El apiorrábano o apio nabo (Apium graveolens, variedad rapaceum) procede de la familia de las Apiáceas, como la zanahoria, el hinojo o la alcaravea. Es una variedad diferente al apio (Apium graveolens, variedad dulce), aunque en sus propiedades nutritivas y organolépticas son muy similares.

El apiorrábano dedica toda su energía a engordar el cuello y crea un bulbo con textura fuerte y sabor intenso. Proporcionalmente, sus pencas y hojas son pequeñas.

Esta raíz comestible es originaria del norte y este de Europa. Actualmente se cultiva principalmente en Francia y Alemania. En España hay pocos lugares donde se cultive. En La Garbancita Ecológica lo hemos descubierto de la mano de Ecoeduco, Campo de Cuellar (Segovia).

Del apiorrábano aprovechamos todo. Desde las hojas y la penca -como en el apio- hasta su raíz. Es grande y esférica, presentando pequeñas raíces en su parte inferior, denominadas secundarias. Su aspecto es rugoso y amarronado. Al pelarlo, se descubre una carne blanca, compacta y crujiente.

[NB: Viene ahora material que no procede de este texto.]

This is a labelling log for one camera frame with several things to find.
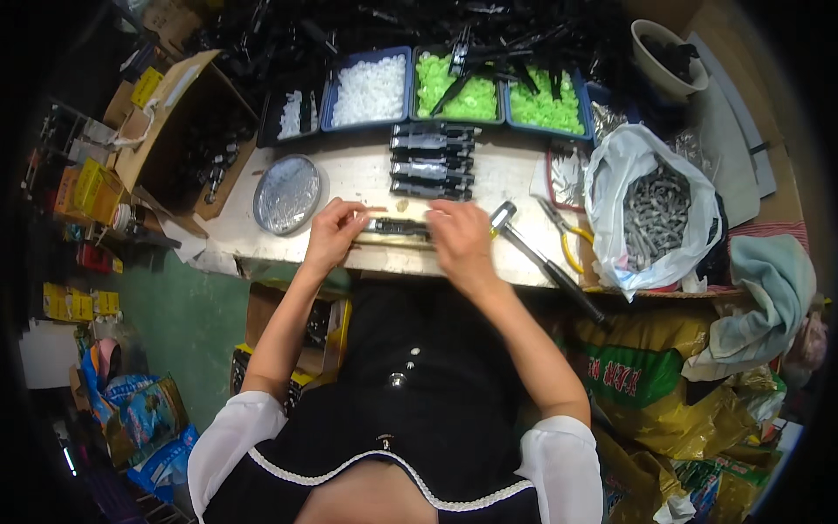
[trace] white sleeve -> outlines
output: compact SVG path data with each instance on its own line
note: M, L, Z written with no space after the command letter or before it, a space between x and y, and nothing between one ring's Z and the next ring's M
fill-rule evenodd
M516 474L535 485L541 524L599 524L603 483L597 441L573 417L557 415L538 422L521 439Z
M192 448L187 467L189 496L201 524L210 499L235 465L255 444L275 438L286 420L276 398L257 391L232 397L215 415Z

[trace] white trim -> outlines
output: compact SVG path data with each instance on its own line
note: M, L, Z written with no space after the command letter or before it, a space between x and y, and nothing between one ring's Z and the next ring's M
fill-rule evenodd
M479 510L481 508L492 506L495 502L500 502L502 500L508 499L513 495L517 495L521 491L534 487L532 482L528 480L520 480L519 482L514 483L511 486L505 487L502 490L495 491L491 495L486 495L485 497L481 497L476 501L471 502L446 502L440 501L436 496L431 493L431 491L425 485L425 482L422 478L419 477L419 474L414 470L405 460L398 456L397 454L393 454L389 451L384 450L372 450L367 451L366 453L358 454L352 457L351 459L347 460L343 464L341 464L336 470L329 471L326 475L320 475L319 477L304 477L302 475L297 475L296 473L292 473L290 471L283 470L282 468L276 467L274 464L268 462L268 460L262 456L256 448L251 448L250 451L247 452L250 455L251 459L260 465L265 471L274 475L275 477L287 480L288 482L293 482L294 484L299 485L321 485L323 482L327 480L331 480L335 475L340 473L341 471L345 470L347 467L352 465L354 462L363 459L364 457L368 457L370 455L384 455L385 457L390 457L394 460L397 460L402 466L407 469L407 471L413 477L413 480L416 482L416 485L419 486L419 490L422 492L422 495L427 499L428 502L431 503L431 506L437 508L438 510L443 511L473 511Z

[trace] gray bowl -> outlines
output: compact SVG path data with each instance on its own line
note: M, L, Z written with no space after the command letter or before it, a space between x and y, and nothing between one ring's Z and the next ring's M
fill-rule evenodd
M256 186L253 218L268 233L289 235L311 218L322 187L320 171L309 157L280 158L265 169Z

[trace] hand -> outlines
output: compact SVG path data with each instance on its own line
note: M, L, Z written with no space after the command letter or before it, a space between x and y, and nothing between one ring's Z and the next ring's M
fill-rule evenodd
M352 240L370 221L365 212L366 206L360 202L344 202L337 197L326 204L312 221L302 267L321 279L326 278L328 272L346 257Z
M492 266L489 215L471 202L433 200L427 222L437 249L439 267L469 300L497 288Z

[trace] yellow-handled pliers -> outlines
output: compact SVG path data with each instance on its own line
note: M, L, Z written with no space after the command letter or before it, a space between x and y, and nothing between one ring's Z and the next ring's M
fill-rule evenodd
M573 258L573 255L571 254L571 248L567 245L567 233L575 233L587 240L588 242L590 242L591 245L593 245L593 235L583 230L581 227L575 227L568 224L567 220L562 218L561 214L559 213L559 210L557 210L553 203L549 200L538 198L538 203L541 204L541 208L544 210L545 213L547 213L547 216L550 218L553 224L556 224L556 227L559 229L559 232L561 233L561 250L565 254L567 263L570 264L574 271L576 271L577 273L584 273L585 270L582 269L582 264L580 264L576 261L575 258Z

Esta hortaliza viene cargada de minerales como potasio, calcio, fósforo y fibra, aunque su bajo aporte caloríco (15 kcal por 100 gramos) la haga también atractiva para dietas adelgazantes.

El potasio, uno de los minerales más presentes en esta raíz, es necesario para la transmisión y generación del impulso nervioso y para la actividad muscular normal.

El apiorrábano es una buena fuente de carotenoides -en el organismo se convierte en vitamina A-, vitamina C y flavonoides. En el proceso de cocción se destruye gran parte del contenido de vitamina C, por lo que recomendamos su consumo en crudo. Contiene también gran poder antioxidante que fortalece nuestro organismo frente al cáncer, al mismo tiempo que combate virus e infecciones. Los flavonoides nos protegen de las enfermedades cardiovasculares.

¿Cómo incorporamos el apiorrábano en la cocina?

Combina muy bien con otras verduras en ensalada, ya sea troceada, laminada o rallada. O bien, como acompañante de guisos y sopas o de guarnición en carnes y pescados, muy apreciada por su aroma.

El apiorrábano tiene mucho prestigio en los recetarios de países centroeuropeos. En Francia elaboran una famosa ensalada a base de apiorrábano a la juliana con salsa remoulade -mahonesa con toque de mostaza en grano, alcaparras y pepinillos-.

Nuestra sugerencia: un plato de verdura cruda en tiras finitas, alternando colores y en forma geométrica puede ser una llamativa y saludable forma de introducirlo a los más pequeños: remolacha, apio, apiorrábano y zanahoria, acompañadas con queso cremoso, por ejemplo. ¡¡Seducirás también a los mayores con estas varitas mágicas de salud!!